For full disclosure, I just finished reading Into the Wild, and like when I watched the movie years ago, I’m still intoxicated by its indirect sermons of freedom and all that.
The corporate life depresses me sometimes. Google pulled it off for about 15 years, they kept their values strong. When they said Don’t be Evil, it wasn’t marketing propaganda, they really meant it. And it did them real good. And everybody loved them. You don’t have to pinpoint why you love them, there’s just this respect. This trust. Whether you’re on the inside or the outside. You start believing in the cloud.
Despite the fact that you loved your freedom as a geek from the first wrote that first printf statement. Despite the fact that you enjoyed the rare email from the rare grateful user of your open source code. (Users are ungrateful, but that doesn’t matter.) Money is evil. Job security even more so. Sometimes I think it’s easier to give it all up and live life on the road. Geek style. You know, in the hope that someday some biographer writes your biography, Into the code or something like that. Starved while optimizing an n^2 loop, they would write, for the good of mankind.
I could go on and on.
The cloud is like the life McCandless in the book despised. How does a programmer go back to his roots? Live off the real code on a real machine, on a real operating system.

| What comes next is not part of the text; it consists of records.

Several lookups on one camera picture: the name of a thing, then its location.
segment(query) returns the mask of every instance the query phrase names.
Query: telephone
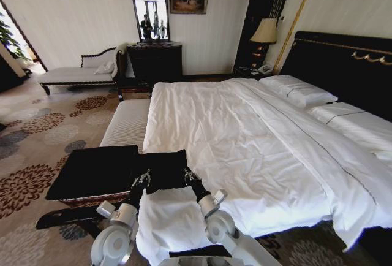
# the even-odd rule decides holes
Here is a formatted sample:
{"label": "telephone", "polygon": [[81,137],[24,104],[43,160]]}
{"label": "telephone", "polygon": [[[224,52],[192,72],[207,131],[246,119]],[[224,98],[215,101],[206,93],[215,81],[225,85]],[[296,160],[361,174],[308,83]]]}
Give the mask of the telephone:
{"label": "telephone", "polygon": [[261,66],[260,68],[258,68],[257,71],[264,74],[264,75],[267,75],[267,74],[272,73],[273,68],[271,67],[271,65],[265,64],[265,65]]}

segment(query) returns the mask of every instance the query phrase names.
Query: table lamp
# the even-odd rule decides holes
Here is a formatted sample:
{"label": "table lamp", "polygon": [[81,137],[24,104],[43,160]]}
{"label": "table lamp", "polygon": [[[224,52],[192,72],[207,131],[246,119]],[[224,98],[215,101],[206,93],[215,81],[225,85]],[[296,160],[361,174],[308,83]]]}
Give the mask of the table lamp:
{"label": "table lamp", "polygon": [[[251,41],[258,42],[261,44],[273,44],[276,42],[276,18],[264,18],[260,22],[255,34],[253,34]],[[251,64],[252,67],[261,66],[264,62],[268,45],[258,45],[257,52],[253,52],[252,55],[256,59]]]}

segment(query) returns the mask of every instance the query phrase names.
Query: chaise lounge
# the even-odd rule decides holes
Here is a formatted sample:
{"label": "chaise lounge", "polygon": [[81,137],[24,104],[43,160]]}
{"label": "chaise lounge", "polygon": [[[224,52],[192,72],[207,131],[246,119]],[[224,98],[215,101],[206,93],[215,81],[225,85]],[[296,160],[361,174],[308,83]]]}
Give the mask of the chaise lounge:
{"label": "chaise lounge", "polygon": [[[113,59],[113,71],[95,74],[110,59]],[[50,85],[117,85],[119,77],[127,70],[127,62],[127,43],[124,43],[96,55],[82,55],[80,67],[56,68],[42,74],[37,81],[47,95],[50,95]]]}

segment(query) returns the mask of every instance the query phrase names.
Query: white wall
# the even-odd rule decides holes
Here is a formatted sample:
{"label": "white wall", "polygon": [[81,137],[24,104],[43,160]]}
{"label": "white wall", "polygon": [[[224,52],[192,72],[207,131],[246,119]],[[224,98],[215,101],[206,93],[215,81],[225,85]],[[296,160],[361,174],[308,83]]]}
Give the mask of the white wall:
{"label": "white wall", "polygon": [[[274,64],[302,0],[287,0],[278,25],[278,41],[266,61]],[[283,66],[297,31],[317,31],[392,38],[392,0],[307,0],[278,65]]]}
{"label": "white wall", "polygon": [[[132,0],[3,0],[49,69],[138,41]],[[208,0],[206,15],[170,15],[184,74],[230,72],[249,0]]]}

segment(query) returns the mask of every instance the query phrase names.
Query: bedroom floor
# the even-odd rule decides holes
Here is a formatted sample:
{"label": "bedroom floor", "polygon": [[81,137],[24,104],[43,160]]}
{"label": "bedroom floor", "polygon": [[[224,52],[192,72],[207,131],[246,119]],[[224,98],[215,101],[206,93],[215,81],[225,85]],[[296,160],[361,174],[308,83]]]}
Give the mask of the bedroom floor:
{"label": "bedroom floor", "polygon": [[[43,214],[65,208],[44,199],[67,155],[99,146],[119,103],[110,86],[50,86],[34,77],[0,93],[0,265],[90,265],[93,239],[70,225],[35,230]],[[126,99],[146,93],[126,93]],[[295,228],[258,239],[282,265],[377,265],[360,246],[343,253],[330,222]],[[133,252],[127,265],[148,265]]]}

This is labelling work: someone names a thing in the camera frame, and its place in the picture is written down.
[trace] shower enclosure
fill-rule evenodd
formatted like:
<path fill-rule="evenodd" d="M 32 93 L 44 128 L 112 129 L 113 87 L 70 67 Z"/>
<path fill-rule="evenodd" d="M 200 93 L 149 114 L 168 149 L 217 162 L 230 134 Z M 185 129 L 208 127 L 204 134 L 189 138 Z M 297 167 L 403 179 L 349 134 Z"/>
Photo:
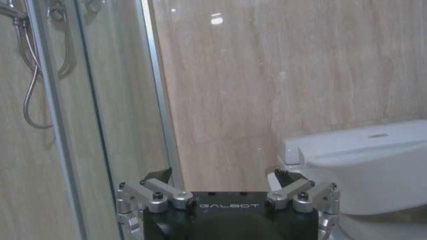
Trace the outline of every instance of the shower enclosure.
<path fill-rule="evenodd" d="M 126 238 L 118 183 L 172 167 L 182 187 L 150 18 L 145 0 L 0 0 L 0 239 Z"/>

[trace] shower head
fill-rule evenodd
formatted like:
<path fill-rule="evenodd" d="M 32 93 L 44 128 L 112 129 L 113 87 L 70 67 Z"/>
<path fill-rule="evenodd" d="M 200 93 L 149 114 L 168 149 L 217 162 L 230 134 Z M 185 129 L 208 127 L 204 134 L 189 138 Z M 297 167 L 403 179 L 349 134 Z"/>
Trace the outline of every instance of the shower head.
<path fill-rule="evenodd" d="M 9 16 L 10 18 L 17 19 L 17 20 L 25 20 L 28 18 L 26 13 L 16 10 L 8 4 L 1 3 L 1 2 L 0 2 L 0 15 Z"/>

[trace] toilet
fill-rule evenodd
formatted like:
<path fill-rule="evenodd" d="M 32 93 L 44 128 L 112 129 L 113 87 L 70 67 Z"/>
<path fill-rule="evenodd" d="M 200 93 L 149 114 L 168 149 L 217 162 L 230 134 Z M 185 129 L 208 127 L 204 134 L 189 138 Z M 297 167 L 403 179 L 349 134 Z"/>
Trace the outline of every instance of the toilet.
<path fill-rule="evenodd" d="M 284 139 L 277 158 L 289 172 L 337 184 L 349 239 L 427 239 L 416 211 L 427 206 L 427 120 Z"/>

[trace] toilet tank
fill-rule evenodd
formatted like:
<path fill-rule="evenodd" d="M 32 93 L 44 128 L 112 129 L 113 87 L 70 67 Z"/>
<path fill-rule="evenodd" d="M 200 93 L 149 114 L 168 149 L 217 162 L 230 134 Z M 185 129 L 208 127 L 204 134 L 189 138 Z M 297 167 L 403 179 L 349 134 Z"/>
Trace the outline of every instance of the toilet tank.
<path fill-rule="evenodd" d="M 282 139 L 277 158 L 285 165 L 356 164 L 424 142 L 427 120 L 412 120 Z"/>
<path fill-rule="evenodd" d="M 427 205 L 427 120 L 282 140 L 289 172 L 337 184 L 340 212 L 376 215 Z"/>

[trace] tiled wall
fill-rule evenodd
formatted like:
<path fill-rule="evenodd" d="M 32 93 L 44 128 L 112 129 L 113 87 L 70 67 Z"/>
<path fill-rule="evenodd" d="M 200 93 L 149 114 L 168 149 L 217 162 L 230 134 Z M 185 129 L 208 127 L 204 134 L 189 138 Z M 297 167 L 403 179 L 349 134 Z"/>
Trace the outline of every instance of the tiled wall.
<path fill-rule="evenodd" d="M 281 138 L 423 116 L 421 0 L 153 5 L 189 190 L 265 190 Z"/>

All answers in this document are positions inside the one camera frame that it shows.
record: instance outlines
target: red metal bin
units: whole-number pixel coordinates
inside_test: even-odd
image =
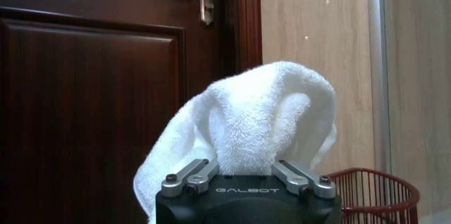
[[[329,177],[341,196],[341,223],[417,223],[419,192],[403,179],[363,168]]]

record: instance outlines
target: white towel
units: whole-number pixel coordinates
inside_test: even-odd
[[[217,158],[220,174],[271,174],[277,159],[311,169],[335,142],[335,91],[320,74],[276,62],[209,85],[180,108],[140,166],[134,194],[155,223],[168,173]]]

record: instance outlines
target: screw
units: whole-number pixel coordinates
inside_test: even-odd
[[[307,184],[299,187],[299,196],[301,198],[307,197],[308,190],[309,190],[309,187]]]
[[[319,182],[323,183],[323,184],[327,184],[329,185],[331,184],[331,178],[325,175],[323,175],[320,178],[319,178]]]
[[[195,197],[197,195],[199,191],[197,191],[197,187],[196,186],[188,185],[185,187],[185,190],[187,190],[188,196]]]
[[[168,174],[167,175],[167,182],[175,182],[177,180],[176,174]]]

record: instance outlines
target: metal bracket
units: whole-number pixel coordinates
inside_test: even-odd
[[[300,163],[280,160],[273,163],[271,169],[272,174],[285,184],[289,193],[300,195],[304,189],[311,188],[317,197],[335,198],[335,183],[327,176],[319,177],[311,173]]]
[[[191,193],[199,194],[205,192],[208,190],[208,183],[217,173],[219,164],[217,160],[213,159],[196,174],[188,177],[187,187]]]
[[[199,172],[207,163],[207,159],[195,159],[177,174],[168,174],[161,182],[161,195],[164,197],[179,196],[185,186],[188,176]]]

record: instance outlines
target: dark brown door
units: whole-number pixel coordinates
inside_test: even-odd
[[[205,26],[199,0],[0,0],[1,223],[145,223],[136,169],[231,72],[215,2]]]

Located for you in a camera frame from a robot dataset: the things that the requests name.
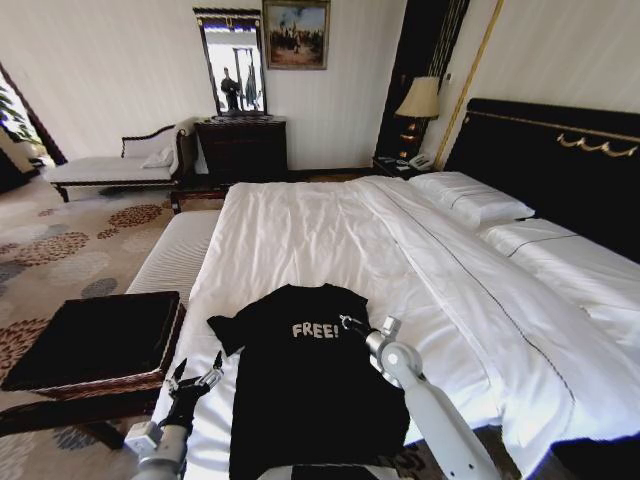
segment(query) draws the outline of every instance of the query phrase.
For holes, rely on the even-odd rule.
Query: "room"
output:
[[[1,478],[635,476],[640,3],[0,7]]]

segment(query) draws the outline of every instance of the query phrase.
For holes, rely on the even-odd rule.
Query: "mirror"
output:
[[[194,8],[218,115],[266,115],[260,10]]]

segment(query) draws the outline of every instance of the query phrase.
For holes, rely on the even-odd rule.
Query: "framed painting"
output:
[[[267,66],[281,70],[326,70],[329,0],[264,0]]]

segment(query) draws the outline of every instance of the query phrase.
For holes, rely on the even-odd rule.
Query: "white bedsheet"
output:
[[[374,326],[388,314],[403,320],[399,338],[418,349],[427,377],[470,425],[501,423],[525,475],[558,439],[640,430],[640,375],[584,312],[395,179],[233,187],[173,367],[185,356],[187,376],[209,367],[221,348],[211,315],[233,316],[286,283],[325,282],[368,298]],[[223,381],[198,403],[189,479],[227,477],[238,359],[225,359]],[[277,375],[269,359],[265,375]],[[170,403],[163,390],[155,420]]]

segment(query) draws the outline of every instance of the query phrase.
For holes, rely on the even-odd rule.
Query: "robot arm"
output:
[[[171,410],[160,425],[154,422],[136,423],[125,443],[138,454],[140,472],[133,480],[178,480],[185,470],[187,439],[193,429],[193,413],[198,399],[208,393],[224,375],[222,352],[207,373],[199,378],[180,381],[186,359],[178,365],[170,381],[173,398]]]
[[[418,352],[395,340],[400,321],[387,317],[382,331],[378,331],[349,316],[341,316],[341,319],[345,329],[355,330],[365,337],[377,368],[385,378],[404,390],[409,414],[447,478],[499,479],[489,454],[449,397],[423,375]]]

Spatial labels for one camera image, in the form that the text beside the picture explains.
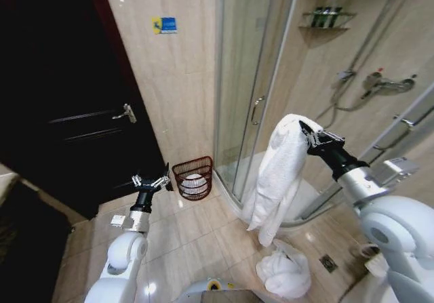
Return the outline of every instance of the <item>door handle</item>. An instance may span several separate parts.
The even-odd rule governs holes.
[[[130,119],[131,123],[136,123],[137,119],[136,116],[134,115],[133,109],[131,108],[131,106],[129,104],[124,104],[123,105],[123,109],[124,112],[121,115],[115,115],[114,117],[111,117],[112,119],[120,119],[122,117],[127,116]]]
[[[258,104],[260,104],[263,100],[265,100],[265,95],[261,96],[260,98],[257,98],[255,103],[253,104],[253,111],[252,111],[252,117],[250,118],[250,122],[252,123],[252,125],[258,125],[259,121],[255,121],[255,112],[256,112],[256,107],[258,106]]]

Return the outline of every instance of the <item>wicker waste basket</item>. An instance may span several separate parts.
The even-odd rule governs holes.
[[[187,200],[209,195],[212,186],[212,158],[209,156],[174,165],[172,168],[179,193]]]

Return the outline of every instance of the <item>glass shower door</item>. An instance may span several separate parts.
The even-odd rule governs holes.
[[[289,6],[290,0],[222,0],[214,160],[218,175],[239,200]]]

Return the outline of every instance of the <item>metal shower shelf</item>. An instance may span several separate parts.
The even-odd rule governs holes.
[[[313,12],[302,14],[301,28],[315,30],[348,30],[346,24],[356,16],[356,13],[341,12],[341,7],[318,7]]]

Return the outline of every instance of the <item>dark wooden door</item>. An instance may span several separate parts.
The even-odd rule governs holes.
[[[164,170],[107,0],[1,0],[1,20],[2,163],[88,218]]]

How can business and real geeks live harmoniously? Google almost pulled it off. Almost. At least for fifteen years. By the way, I no longer work at Google, but all disclaimers about not representing my employer or anything like that still apply. Corporate requirements, I wouldn’t have needed that if I were writing code that I pushed to Github.
I do see a lot of incoherent blabber up there. But I’m working for a startup now. I don’t have time to edit stuff. Take what you want from it. Just to be entirely clear, since I’m talking of multiple things there, I’m criticizing: the cloud, corporates, programming for money, and life in general.